Say what you like about Trousers, his enthusiasm is infectious. I find myself beaming at the drinks waiter

Monday
I have been asked to devise a performance-related fee system for architects. I suggest bonuses for the designers of hospitals where patients get well sooner, and visitor centres in which the experience is demonstrably heightened.

Tuesday
Lunch with Fred Trousers, president of the RIPBU. I have promised to help him prioritise his initiatives for the coming year, which turns out to be surprisingly easy: we simply put them in alphabetical order.

For now, Overseas Affairs and Windmills On The Roof can wait. The priority is “Agurbanismenda”.

But what does he mean? He polishes his glasses. “The RIPBA ceased to be an institute for the protection of architects some time ago, instead becoming an institute for the protection of architecture. Then last month it became an institute for the protection of urbanism. The time has now come to make a bolder step and to open our doors, bearing in mind the need for flush thresholds and adequate turning circles…”

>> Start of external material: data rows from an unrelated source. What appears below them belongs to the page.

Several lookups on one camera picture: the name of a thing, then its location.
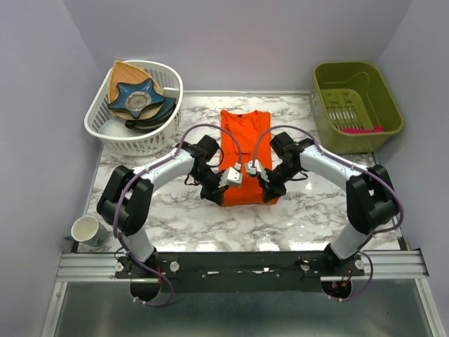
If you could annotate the dark stacked plates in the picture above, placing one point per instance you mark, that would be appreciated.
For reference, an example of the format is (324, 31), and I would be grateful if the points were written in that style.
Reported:
(153, 123)

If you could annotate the orange t shirt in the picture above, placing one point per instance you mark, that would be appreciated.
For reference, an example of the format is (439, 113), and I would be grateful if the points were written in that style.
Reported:
(246, 128)

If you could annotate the aluminium rail frame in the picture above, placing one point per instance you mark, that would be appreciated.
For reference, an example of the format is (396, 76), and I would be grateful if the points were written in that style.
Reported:
(100, 267)

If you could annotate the white plastic basket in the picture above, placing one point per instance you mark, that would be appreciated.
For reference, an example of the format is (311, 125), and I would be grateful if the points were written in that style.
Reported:
(110, 128)

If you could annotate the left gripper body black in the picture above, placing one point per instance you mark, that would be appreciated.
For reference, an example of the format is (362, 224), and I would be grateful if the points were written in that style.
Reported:
(210, 183)

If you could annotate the green plastic bin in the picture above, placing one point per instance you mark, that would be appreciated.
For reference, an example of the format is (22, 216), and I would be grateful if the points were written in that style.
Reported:
(352, 94)

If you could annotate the white paper cup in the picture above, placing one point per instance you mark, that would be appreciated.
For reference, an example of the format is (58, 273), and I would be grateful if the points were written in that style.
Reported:
(88, 230)

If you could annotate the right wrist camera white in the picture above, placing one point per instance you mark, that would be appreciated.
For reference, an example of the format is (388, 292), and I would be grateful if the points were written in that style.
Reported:
(255, 169)

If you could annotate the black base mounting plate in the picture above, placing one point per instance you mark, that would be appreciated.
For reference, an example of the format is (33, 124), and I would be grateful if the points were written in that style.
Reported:
(240, 272)

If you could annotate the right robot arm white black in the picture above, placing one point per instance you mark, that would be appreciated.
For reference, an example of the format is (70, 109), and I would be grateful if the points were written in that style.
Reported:
(370, 196)

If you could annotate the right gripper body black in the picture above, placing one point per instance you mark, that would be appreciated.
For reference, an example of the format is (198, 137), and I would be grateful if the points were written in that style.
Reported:
(277, 179)

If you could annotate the blue star shaped dish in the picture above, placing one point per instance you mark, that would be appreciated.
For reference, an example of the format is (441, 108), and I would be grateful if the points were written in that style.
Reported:
(138, 101)

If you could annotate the woven bamboo leaf tray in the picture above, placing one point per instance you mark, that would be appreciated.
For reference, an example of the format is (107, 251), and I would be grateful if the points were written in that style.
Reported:
(123, 72)

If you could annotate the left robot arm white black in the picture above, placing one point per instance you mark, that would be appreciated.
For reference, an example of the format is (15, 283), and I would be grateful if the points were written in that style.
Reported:
(126, 199)

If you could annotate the pink cloth in bin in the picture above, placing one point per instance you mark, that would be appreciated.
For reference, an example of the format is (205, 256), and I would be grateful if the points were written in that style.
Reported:
(377, 129)

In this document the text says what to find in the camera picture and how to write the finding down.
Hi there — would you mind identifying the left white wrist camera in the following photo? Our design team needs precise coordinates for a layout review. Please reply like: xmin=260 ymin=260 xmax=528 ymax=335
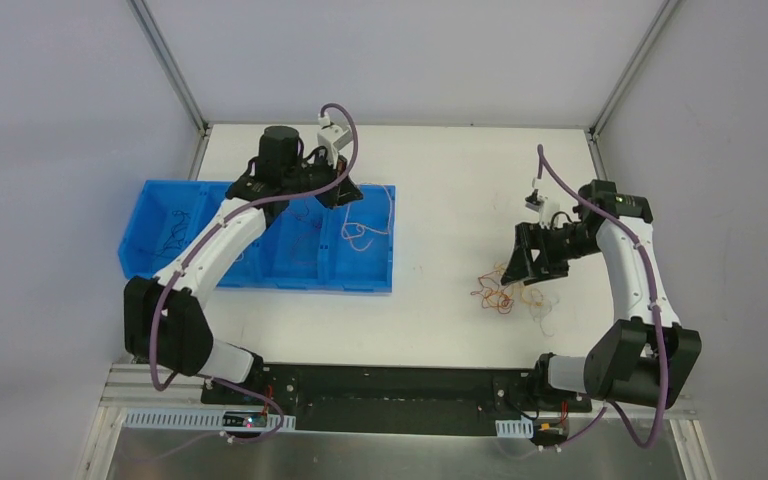
xmin=317 ymin=113 xmax=352 ymax=169

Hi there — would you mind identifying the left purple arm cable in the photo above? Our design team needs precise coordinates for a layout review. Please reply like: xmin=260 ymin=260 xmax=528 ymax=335
xmin=148 ymin=102 xmax=359 ymax=446

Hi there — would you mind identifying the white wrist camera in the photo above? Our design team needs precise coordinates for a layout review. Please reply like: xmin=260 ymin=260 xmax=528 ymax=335
xmin=317 ymin=113 xmax=352 ymax=169
xmin=525 ymin=176 xmax=561 ymax=229

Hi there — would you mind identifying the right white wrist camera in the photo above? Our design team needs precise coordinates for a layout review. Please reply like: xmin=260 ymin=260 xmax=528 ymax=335
xmin=525 ymin=176 xmax=561 ymax=229

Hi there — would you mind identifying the colourful wire bundle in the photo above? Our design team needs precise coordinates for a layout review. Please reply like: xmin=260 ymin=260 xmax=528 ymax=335
xmin=470 ymin=261 xmax=561 ymax=339

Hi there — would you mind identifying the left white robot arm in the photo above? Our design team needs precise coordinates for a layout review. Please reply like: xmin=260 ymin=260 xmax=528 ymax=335
xmin=123 ymin=122 xmax=362 ymax=405

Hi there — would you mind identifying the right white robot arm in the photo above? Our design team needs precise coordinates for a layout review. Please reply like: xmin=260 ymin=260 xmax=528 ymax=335
xmin=501 ymin=180 xmax=702 ymax=410

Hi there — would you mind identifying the blue compartment bin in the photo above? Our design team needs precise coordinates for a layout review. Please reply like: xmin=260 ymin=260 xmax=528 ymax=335
xmin=118 ymin=180 xmax=396 ymax=293

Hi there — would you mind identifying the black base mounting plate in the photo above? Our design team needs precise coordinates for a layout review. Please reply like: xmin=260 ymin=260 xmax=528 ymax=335
xmin=200 ymin=364 xmax=592 ymax=436

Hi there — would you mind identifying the red wire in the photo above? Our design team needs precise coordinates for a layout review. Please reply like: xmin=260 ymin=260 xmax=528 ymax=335
xmin=289 ymin=205 xmax=326 ymax=266

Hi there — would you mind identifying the yellow wire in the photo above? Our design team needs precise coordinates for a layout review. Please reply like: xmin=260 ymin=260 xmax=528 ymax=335
xmin=340 ymin=184 xmax=395 ymax=253

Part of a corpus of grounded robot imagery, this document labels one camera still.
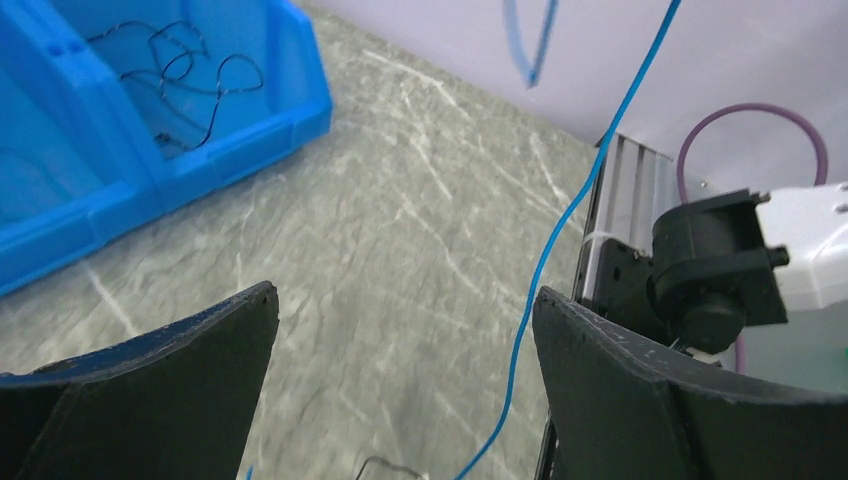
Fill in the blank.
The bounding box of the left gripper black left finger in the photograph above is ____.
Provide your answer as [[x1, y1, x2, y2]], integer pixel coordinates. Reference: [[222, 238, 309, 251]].
[[1, 281, 279, 479]]

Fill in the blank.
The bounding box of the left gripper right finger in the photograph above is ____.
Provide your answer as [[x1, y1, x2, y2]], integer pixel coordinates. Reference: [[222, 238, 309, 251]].
[[532, 287, 847, 479]]

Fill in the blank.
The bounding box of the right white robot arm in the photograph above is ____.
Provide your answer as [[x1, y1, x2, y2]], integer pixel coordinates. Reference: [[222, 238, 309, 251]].
[[651, 183, 847, 354]]

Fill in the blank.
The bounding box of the blue double plastic bin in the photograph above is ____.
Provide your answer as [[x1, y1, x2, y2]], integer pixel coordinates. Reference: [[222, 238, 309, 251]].
[[1, 1, 333, 293]]

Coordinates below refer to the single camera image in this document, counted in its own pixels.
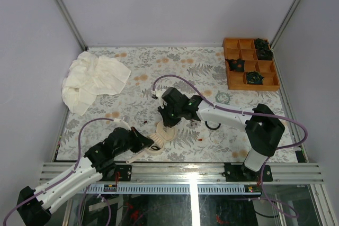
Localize black flower orange dots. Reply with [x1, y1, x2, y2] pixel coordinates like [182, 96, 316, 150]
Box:
[226, 58, 245, 73]

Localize black flower yellow green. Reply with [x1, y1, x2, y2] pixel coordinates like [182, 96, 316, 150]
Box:
[245, 71, 264, 85]

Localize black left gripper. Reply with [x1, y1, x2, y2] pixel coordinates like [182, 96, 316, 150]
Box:
[115, 128, 155, 158]

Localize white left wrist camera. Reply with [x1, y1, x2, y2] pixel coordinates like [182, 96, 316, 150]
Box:
[113, 118, 131, 130]

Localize floral patterned table mat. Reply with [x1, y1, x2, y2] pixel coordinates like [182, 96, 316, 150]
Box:
[55, 47, 284, 162]

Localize aluminium front rail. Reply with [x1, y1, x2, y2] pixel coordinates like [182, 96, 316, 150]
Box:
[37, 161, 325, 184]

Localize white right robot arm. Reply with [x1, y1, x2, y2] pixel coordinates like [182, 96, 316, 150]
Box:
[154, 87, 285, 182]

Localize black fabric flower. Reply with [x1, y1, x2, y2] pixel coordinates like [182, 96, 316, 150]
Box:
[254, 38, 270, 49]
[256, 48, 274, 61]

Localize beige round jewelry case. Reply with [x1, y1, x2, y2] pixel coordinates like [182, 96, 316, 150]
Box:
[126, 121, 176, 164]

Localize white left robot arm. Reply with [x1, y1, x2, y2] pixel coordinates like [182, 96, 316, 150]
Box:
[16, 128, 154, 225]

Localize wooden compartment tray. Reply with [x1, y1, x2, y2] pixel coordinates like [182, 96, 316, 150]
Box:
[223, 38, 280, 91]

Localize black fabric flower top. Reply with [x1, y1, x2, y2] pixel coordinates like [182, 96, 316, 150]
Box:
[254, 38, 270, 49]

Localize crumpled white cloth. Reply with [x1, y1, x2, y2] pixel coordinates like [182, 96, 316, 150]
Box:
[61, 51, 131, 116]

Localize green beaded bracelet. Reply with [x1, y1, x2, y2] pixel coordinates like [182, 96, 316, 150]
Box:
[215, 92, 230, 105]

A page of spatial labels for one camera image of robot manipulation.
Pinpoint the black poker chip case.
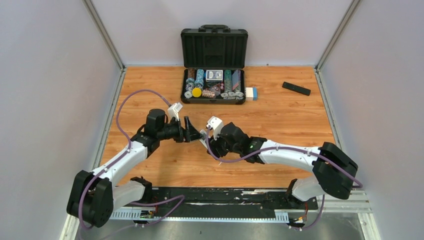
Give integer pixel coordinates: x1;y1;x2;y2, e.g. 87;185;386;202
180;24;249;105

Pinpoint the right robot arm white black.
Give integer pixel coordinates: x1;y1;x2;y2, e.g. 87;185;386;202
203;118;362;209

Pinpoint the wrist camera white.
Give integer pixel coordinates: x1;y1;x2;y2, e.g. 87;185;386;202
206;116;224;140
167;102;183;122

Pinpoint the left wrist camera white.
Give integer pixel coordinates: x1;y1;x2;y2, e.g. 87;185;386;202
167;102;183;122

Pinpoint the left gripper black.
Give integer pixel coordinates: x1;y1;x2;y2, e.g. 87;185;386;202
157;116;204;143

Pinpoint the yellow poker chip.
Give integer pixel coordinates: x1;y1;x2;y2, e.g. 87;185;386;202
191;87;203;98

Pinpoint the white blue card box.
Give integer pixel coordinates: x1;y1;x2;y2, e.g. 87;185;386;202
245;87;258;101

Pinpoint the black remote control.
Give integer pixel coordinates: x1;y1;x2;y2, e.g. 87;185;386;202
282;81;311;96

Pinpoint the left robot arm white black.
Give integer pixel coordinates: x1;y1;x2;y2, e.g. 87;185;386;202
66;108;202;228

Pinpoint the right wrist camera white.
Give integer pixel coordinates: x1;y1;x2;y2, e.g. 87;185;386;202
206;116;224;140

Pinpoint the green poker chip stack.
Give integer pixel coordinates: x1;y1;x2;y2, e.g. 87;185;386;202
223;69;232;93

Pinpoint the grey remote control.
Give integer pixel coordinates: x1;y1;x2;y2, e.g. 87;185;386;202
199;129;209;149

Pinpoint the blue playing card deck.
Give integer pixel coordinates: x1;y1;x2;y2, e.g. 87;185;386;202
204;70;224;82

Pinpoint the teal poker chip stack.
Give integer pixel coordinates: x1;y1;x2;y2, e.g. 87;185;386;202
194;69;205;89

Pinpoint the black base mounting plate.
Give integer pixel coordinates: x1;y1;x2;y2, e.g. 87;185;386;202
139;187;319;219

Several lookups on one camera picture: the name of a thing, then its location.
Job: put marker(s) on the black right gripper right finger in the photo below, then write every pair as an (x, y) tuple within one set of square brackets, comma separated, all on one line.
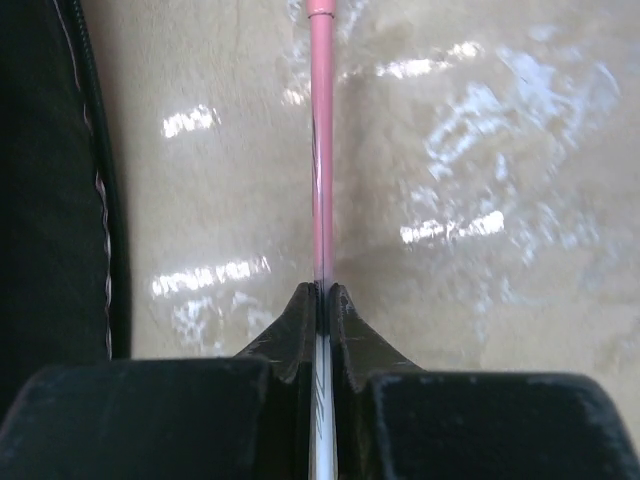
[(396, 420)]

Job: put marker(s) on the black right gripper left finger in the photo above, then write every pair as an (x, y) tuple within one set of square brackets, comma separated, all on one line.
[(243, 417)]

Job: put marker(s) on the pink SPORT racket bag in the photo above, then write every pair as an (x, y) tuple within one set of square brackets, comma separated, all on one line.
[(65, 274)]

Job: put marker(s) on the pink badminton racket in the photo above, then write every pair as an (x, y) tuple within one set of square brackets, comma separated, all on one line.
[(324, 463)]

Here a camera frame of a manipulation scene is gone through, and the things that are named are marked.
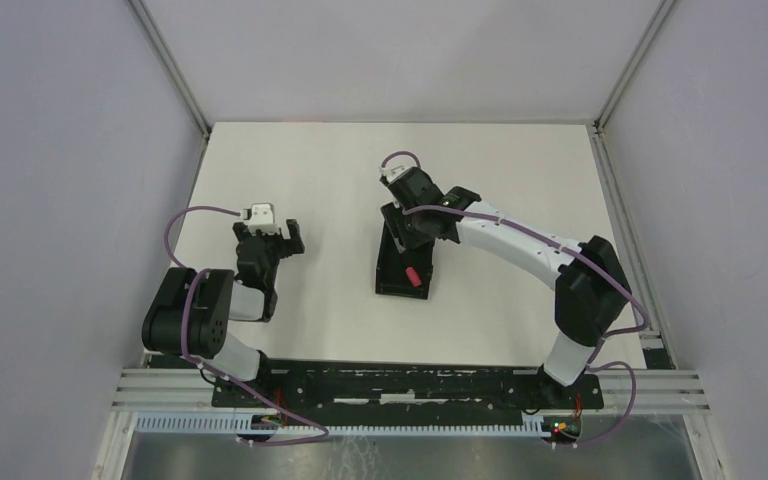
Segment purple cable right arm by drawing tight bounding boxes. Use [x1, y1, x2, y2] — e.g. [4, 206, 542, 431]
[379, 150, 652, 450]

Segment red handled black screwdriver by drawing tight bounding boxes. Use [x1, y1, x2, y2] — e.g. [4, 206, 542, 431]
[398, 250, 423, 288]

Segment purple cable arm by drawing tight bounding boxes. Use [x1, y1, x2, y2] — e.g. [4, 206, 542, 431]
[379, 150, 652, 450]
[163, 205, 330, 447]

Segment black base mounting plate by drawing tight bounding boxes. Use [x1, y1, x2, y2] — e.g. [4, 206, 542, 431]
[210, 358, 605, 429]

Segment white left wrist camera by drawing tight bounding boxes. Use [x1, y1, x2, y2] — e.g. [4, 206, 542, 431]
[243, 202, 281, 235]

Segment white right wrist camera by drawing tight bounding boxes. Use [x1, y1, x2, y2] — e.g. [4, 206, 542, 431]
[379, 165, 410, 187]

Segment white slotted cable duct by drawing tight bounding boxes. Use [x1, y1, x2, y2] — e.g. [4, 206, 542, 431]
[135, 412, 550, 439]

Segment aluminium frame rail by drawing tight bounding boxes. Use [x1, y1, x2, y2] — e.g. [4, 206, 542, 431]
[125, 0, 212, 141]
[587, 1, 678, 370]

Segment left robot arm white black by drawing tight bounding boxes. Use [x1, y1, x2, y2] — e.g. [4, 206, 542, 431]
[141, 219, 305, 382]

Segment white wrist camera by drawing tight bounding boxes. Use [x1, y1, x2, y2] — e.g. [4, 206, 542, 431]
[243, 202, 281, 235]
[379, 165, 410, 187]

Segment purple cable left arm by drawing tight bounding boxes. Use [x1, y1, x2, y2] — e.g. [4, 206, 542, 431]
[163, 205, 330, 447]

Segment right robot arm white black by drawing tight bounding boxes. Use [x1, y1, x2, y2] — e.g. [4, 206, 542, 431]
[379, 166, 632, 387]

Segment aluminium frame rail left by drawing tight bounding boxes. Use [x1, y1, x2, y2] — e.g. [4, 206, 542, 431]
[125, 0, 212, 141]

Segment aluminium frame rail right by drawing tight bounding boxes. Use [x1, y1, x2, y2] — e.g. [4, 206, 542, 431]
[587, 1, 678, 370]

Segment aluminium front rails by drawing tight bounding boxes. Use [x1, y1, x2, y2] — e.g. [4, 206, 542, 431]
[111, 369, 711, 415]

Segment black plastic bin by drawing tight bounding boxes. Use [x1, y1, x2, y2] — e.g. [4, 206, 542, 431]
[374, 223, 435, 300]

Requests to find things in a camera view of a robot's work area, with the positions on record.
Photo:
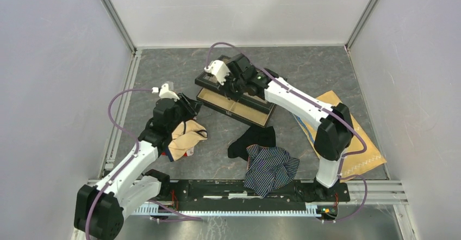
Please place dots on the black underwear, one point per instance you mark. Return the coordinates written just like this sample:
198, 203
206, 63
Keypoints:
255, 135

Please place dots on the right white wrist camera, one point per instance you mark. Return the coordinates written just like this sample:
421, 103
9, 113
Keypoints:
219, 70

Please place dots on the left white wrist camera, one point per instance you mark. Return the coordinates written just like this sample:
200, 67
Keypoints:
166, 91

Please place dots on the red underwear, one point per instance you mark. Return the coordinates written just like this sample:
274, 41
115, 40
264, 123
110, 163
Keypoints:
186, 154

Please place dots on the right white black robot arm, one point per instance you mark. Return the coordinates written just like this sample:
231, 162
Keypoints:
332, 123

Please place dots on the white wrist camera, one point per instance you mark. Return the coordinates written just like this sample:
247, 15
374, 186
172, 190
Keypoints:
219, 70
166, 91

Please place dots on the black compartment box glass lid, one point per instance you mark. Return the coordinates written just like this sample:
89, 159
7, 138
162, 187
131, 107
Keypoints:
252, 108

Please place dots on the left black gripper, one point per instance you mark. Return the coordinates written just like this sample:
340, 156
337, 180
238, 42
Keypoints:
192, 107

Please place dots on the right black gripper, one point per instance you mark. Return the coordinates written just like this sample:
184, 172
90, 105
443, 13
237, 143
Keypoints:
230, 96

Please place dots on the white cable tray strip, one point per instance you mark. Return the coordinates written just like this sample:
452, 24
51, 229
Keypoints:
151, 209

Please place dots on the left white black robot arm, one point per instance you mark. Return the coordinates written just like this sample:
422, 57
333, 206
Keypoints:
101, 209

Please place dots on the beige underwear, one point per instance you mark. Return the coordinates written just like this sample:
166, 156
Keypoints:
185, 137

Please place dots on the blue striped boxer shorts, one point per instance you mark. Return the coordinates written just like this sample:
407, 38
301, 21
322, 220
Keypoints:
269, 169

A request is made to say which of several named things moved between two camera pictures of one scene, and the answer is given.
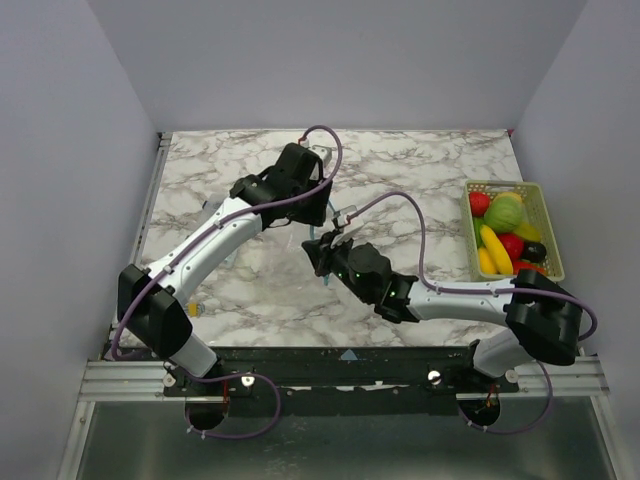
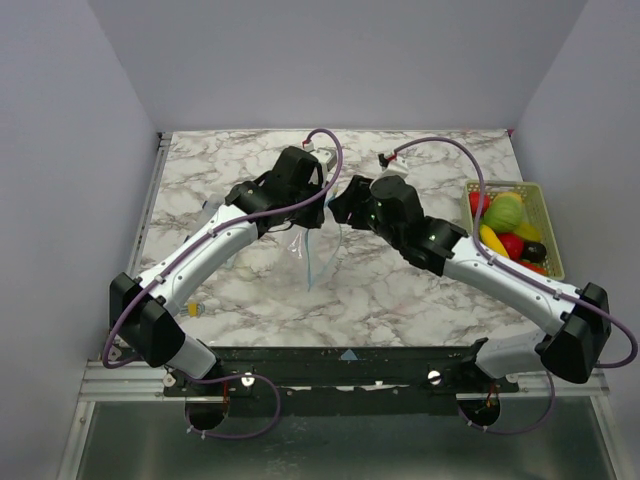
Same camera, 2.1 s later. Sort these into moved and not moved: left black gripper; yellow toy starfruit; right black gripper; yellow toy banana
Moved: right black gripper
Not moved: yellow toy banana; yellow toy starfruit; left black gripper
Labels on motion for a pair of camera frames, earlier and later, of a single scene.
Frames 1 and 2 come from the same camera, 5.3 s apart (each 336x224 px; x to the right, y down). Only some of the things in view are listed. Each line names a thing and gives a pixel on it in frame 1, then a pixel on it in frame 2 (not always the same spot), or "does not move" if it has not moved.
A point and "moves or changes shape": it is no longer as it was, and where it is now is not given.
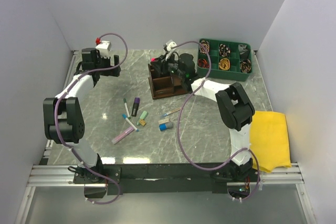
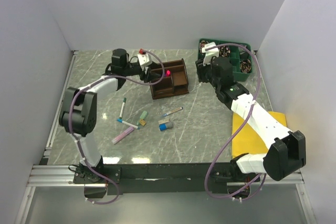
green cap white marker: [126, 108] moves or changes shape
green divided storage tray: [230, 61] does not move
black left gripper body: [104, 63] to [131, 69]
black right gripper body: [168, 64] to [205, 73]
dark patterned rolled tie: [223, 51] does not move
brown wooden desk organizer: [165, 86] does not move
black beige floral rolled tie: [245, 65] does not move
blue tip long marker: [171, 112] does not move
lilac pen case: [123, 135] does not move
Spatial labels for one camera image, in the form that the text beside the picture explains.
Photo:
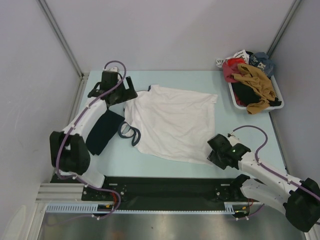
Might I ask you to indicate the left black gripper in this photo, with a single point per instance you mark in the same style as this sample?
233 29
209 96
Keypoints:
128 94

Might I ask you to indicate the blue denim printed garment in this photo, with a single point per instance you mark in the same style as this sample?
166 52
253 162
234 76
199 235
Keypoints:
261 61

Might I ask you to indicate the white slotted cable duct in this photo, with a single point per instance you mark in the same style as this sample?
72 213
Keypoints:
104 208

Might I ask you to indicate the navy tank top red trim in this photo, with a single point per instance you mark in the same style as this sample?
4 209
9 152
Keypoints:
103 131

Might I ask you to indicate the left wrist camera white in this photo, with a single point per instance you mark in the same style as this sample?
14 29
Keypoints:
114 69

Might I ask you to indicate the aluminium frame post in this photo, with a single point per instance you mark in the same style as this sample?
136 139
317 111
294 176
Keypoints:
293 10
45 8

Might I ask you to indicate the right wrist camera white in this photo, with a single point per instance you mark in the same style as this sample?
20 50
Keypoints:
232 139

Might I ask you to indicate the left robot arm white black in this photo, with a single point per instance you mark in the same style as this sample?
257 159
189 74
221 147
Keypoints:
68 150

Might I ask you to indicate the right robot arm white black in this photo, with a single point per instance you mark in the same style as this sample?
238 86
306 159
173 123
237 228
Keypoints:
298 200

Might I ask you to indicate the black garment in basket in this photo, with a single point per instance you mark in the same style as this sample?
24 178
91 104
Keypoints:
258 96

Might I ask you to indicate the right aluminium frame post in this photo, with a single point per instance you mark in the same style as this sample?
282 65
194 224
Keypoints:
293 10

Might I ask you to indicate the white tank top navy trim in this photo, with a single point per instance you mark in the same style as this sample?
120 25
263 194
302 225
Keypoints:
169 123

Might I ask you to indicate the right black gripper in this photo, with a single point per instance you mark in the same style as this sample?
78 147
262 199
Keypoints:
212 156

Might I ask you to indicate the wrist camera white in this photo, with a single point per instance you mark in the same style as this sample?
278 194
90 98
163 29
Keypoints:
114 69
232 139

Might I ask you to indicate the red pink garment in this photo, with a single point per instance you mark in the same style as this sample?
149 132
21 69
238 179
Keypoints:
230 67

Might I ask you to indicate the left aluminium frame post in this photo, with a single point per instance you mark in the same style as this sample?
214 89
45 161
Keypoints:
45 8

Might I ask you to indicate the tan brown garment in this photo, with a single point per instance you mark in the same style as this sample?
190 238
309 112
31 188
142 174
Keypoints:
253 76

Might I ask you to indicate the white printed garment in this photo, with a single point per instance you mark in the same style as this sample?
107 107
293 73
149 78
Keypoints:
242 54

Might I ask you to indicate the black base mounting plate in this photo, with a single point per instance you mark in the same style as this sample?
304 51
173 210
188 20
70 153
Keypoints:
169 193

I’m still not with him. “If we put ‘urbanism’ at the heart of ‘agenda’, we can invite all sorts of people to join an institute for the protection of ‘agurbanismenda’, which means we can be the RIPBA again and not have to change our initials. Which in some places have been expensively etched into glass!”

Say what you like about Trousers, his enthusiasm is infectious. I find myself beaming at the drinks waiter. Soon we are trying to sort alphabetically those eligible to join the regenerated RIPBA. It’s a long list, as, these days, there are many cognate professions engaged in the vital process of community engineering: architects, cyclists, developers, environmental arbitrators, landscapologists, multi-agents, non-smokers, personal assistants, place-makers, plan shifters, poets, psychogeographers, public relations operatives, social organisers and web designers, for instance.

“Cross-platform lobbies are all very well, but we need something more cohesive than an umbrella,” he says, putting his lunch into context. “At present, we’re a bit disjointed. Over the next year I want all those involved in the beautiful urban game to form a sustainable community…”

I visualise, with a shudder, a live/work seaside development populated entirely by urbanists. It would be friendly, but gritty. There would be conversational codes and eclectic dress. But he’s not talking about Brighton for brainstormers, but the kind of notional community created through knowledge-sharing among fellow institutes.

“We are moving towards more cross membership,” he says, and he’s right. He should see some of the emails I get from RIPBA members.

Anyway, why must everything these days — design, hairstyles, cars, myths, music — be urban? Are urbanists effectively off-duty outside the city, or are they morally obliged to take the urbanist jihad to the suburbs and beyond?

Surely there must be exemptions for architects working in the countryside who don’t want to be urbanists… He thinks for a moment. “Designing a country house would be an exception.”

Wednesday
I have been appointed masterplanner for a council-estate project in south London.

Residents may be poor, but they certainly haven’t been deprived of masterplanners — I’m the fifth so far. No idea what was wrong with the previous four. Perhaps they neglected to put urbanism at the heart of their agenda.

I, on the other hand, will consult the community, engage with stakeholders, etc. After a useful “getting to know you” session with the landlord of the local pub, I arrange for a Masterplan Suggestion Box to be left on the bar. Let the users speak.

Thursday
I find myself becoming fiercely critical of Milton Keynes’ proposed “growth zone”. Why should inhabitants of the town be treated as one big lump? I call for individual growth zones that would allow people to expand in their own time.

Friday
Nothing in my Masterplan Suggestion Box yet.

Saturday
At last, some suggestions: “bouncy castle”, “cheaper fags”, “fitter-looking blokes”, “vintage-car joyriding”, “gun-sharing scheme”, “something a bit less urban”. Memo to self: don’t let the users speak.

Sunday
Occupancy survey in the leisure centre.